A couple of other announcements…In case you've been wondering about that new footer you see down there, I accepted an invitation from The Daily Meal to become a member of their culinary network. It's a very cool website for food-minded people, so it seemed like a perfect fit. Check out the From Culinary Content Network section to see my last post about Savoy cabbage from the farmers market featured. Also, I'd like to thank Sweetspot.ca for featuring my Tuna Salad Niçoise.

Anyway, it's time for another dose of chocolate therapy to keep me going.
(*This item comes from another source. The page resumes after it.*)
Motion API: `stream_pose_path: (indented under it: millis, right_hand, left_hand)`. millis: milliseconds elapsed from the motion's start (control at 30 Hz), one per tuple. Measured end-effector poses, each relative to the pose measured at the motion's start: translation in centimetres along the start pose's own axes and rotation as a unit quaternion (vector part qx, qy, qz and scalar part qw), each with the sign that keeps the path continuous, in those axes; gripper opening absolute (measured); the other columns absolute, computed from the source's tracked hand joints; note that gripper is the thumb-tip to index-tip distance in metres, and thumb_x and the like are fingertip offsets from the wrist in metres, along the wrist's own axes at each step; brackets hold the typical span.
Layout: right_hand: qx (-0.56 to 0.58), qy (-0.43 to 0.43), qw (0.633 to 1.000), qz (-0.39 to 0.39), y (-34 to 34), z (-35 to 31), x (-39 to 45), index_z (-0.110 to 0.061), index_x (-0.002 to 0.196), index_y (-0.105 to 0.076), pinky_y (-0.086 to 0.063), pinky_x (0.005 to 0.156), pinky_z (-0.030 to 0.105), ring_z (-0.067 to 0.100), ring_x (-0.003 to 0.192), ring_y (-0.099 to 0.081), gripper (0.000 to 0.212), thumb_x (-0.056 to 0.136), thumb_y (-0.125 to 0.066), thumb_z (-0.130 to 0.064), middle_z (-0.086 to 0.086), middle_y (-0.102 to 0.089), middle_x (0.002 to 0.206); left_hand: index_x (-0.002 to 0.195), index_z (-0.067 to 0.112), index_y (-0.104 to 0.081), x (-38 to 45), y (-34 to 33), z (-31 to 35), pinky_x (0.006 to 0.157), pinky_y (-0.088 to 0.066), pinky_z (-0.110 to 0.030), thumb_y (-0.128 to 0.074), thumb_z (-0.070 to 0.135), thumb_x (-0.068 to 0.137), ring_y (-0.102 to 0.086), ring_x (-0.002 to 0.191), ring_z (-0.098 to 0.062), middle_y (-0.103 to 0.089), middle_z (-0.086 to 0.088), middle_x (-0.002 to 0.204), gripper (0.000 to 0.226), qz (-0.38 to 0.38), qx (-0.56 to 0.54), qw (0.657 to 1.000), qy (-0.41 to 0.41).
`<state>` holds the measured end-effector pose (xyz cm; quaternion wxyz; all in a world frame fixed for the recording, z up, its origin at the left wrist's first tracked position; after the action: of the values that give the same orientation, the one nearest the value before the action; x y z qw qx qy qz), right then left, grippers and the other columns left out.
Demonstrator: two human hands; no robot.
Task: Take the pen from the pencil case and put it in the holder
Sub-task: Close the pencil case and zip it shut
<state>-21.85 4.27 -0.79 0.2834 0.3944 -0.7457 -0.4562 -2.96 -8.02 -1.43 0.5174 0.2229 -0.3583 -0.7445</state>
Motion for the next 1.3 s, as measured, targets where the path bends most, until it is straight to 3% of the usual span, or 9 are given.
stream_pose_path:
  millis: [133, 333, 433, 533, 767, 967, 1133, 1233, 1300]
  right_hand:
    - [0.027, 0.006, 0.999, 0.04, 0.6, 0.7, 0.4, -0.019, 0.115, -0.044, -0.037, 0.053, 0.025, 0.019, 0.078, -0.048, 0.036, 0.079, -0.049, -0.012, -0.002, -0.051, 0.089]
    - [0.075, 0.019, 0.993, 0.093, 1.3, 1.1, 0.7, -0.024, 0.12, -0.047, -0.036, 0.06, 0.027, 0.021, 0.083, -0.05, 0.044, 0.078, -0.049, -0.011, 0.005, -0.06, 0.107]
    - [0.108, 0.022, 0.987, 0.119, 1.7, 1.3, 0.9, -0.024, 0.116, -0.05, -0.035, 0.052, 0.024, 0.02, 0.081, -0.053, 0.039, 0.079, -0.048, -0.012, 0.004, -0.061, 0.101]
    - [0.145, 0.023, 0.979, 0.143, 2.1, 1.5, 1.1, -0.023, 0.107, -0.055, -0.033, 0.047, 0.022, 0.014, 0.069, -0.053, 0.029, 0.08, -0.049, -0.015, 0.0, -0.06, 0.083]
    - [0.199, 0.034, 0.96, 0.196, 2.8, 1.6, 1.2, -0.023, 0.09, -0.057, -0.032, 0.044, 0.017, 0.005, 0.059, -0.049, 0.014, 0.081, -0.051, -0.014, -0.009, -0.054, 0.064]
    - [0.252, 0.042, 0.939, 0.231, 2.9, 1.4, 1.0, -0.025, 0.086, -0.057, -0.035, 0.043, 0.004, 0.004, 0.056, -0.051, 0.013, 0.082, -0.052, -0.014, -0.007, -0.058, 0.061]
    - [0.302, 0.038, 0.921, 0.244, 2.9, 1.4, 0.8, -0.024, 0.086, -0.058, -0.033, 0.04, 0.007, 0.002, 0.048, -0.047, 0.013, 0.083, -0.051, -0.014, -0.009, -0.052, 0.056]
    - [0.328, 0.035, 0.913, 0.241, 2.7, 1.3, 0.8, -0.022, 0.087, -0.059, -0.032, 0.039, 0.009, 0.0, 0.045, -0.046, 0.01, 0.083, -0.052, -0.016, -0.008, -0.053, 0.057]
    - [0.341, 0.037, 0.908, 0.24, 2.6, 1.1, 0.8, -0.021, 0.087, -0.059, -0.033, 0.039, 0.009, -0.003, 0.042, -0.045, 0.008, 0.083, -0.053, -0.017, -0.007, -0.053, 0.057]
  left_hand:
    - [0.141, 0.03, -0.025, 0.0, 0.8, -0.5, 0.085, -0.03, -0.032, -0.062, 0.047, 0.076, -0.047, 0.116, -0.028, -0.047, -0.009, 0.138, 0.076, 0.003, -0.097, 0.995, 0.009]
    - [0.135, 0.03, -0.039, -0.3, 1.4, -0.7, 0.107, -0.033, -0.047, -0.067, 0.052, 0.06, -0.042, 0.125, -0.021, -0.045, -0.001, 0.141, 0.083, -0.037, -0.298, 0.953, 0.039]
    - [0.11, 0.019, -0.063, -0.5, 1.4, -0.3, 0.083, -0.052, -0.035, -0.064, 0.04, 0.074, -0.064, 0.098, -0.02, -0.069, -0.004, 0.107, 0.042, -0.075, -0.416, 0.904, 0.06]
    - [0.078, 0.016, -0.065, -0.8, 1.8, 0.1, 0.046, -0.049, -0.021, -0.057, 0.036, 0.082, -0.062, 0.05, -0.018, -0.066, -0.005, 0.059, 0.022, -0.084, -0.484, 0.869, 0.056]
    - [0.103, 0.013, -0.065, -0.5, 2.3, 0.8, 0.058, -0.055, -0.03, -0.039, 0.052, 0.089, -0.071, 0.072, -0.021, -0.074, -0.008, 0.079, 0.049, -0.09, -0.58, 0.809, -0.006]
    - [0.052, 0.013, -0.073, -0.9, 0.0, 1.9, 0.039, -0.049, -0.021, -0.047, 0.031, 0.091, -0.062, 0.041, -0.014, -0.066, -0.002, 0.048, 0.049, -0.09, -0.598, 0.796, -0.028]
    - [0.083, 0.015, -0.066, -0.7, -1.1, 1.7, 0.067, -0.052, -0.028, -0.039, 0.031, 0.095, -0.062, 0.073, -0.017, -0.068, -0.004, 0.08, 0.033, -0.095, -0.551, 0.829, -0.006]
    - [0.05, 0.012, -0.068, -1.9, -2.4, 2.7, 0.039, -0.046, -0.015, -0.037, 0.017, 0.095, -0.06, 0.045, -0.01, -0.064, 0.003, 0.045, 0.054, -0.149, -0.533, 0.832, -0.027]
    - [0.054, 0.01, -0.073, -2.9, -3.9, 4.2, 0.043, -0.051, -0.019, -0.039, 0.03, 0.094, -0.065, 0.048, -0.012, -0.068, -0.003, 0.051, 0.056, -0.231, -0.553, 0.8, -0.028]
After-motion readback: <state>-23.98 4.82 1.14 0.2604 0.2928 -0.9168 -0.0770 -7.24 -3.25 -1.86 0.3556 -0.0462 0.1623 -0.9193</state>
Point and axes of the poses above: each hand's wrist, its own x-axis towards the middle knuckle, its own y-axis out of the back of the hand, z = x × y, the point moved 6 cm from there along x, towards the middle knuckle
And off to work on that butter photo shoot!

Mint Chocolate Bars
Printable Recipe

For the shortbread crust:
6 ounces (1 ½ sticks) cold unsalted butter, diced, plus more for greasing the baking dish
7 ounces all-purpose flour
¾ ounce cocoa powder
½ teaspoon kosher salt
3 ounces semisweet chocolate, chopped or ½ cup semisweet chocolate chips
3 ounces sugar

For the chocolate layer:
3 ounces heavy cream
4 ounces semisweet chocolate, chopped or scant 2/3 cup semisweet chocolate chips
¼ teaspoon peppermint extract

Make the shortbread crust:
Preheat the oven to 350˚F. Butter an 8-inch square baking dish and line with parchment paper. Sift together the flour, cocoa powder, and salt. Place the chocolate into a medium bowl, place the bowl over a medium pan of simmering water, and heat, stirring frequently, until melted. In a mixer fitted with a paddle attachment, beat together the butter and sugar on medium until blended. Beat in the chocolate until thoroughly combined. Add the dry ingredients and mix on low until the dough comes together, stopping the mixer once or twice to scrape down the sides of the bowl. Transfer the dough to the baking dish and press into an even layer. Bake for 30 to 35 minutes, or until firm. Let cool to room temperature.

Make the chocolate layer:
Bring the cream to a bare simmer in a small, heavy saucepan. Place the chocolate into a small bowl, add the hot cream and peppermint extract, and whisk until smooth. Pour the chocolate mixture over the shortbread and spread evenly. Let cool for a couple of hours, or until set.

To serve:
Using the parchment paper, lift the bars out of the pan and transfer them to a cutting board. Cut into portions and serve.

Makes 12 bars. For a professional-looking presentation, cut the bars using a hot knife and wipe it clean between cuts. Bars keep for several days in a tightly sealed container in a cool, dry place.